This is a spin-off of my most recent thread on whether a man will find a woman sexually desirable if she possesses an equal or superior intellect to him ([COLOR=#0000ff]http://www.loveshack.org/forums/t204286/[/COLOR]).

That thread became bombarded with comments relating to consideration of why a woman believes that she is "intellectual," rather than focusing on the male response to women whom THEY deem as intellectual. So, I thought I would start a separate thread to address the question that the majority of people apparently want to answer: why a woman claims or is perceived to be intelligent.

The predominate view I'm gathering by many posters here is that if a woman is intelligent she is either (1) insecure and/or (2) unattractive.
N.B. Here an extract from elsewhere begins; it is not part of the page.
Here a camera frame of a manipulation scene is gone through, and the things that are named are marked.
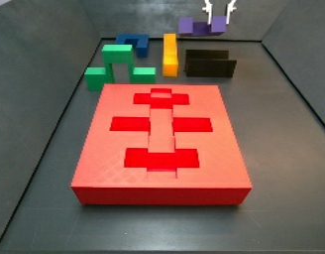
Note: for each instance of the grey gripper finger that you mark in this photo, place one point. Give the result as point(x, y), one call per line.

So, now's your chance! Give all your psychological considerations as to why a woman claims or is perceived to be intelligent! Is it because she wears glasses and not enough make-up? Is it because she is so insecure with her intellect that she feels the need to impress everyone around her with her extensive vocabulary? If an intellectual woman knows she is intellectual, does that automatically indicate that she is insecure? When you imagine said woman, is she generally unattractive? Can a woman really be intellectual without her being perceived as one of these two things viz. insecure and/or unattractive?

The only rule I ask that you follow is to stay on topic! If you are a man and want to talk about why you don't like dating intellectual women: go to my previously mentioned thread and post! This thread is entirely dedicated to what is assumed when a woman claims and/or is perceived to be intellectual.

Give all the stereotypical and/or psychological explanations that you want--just please be tactful!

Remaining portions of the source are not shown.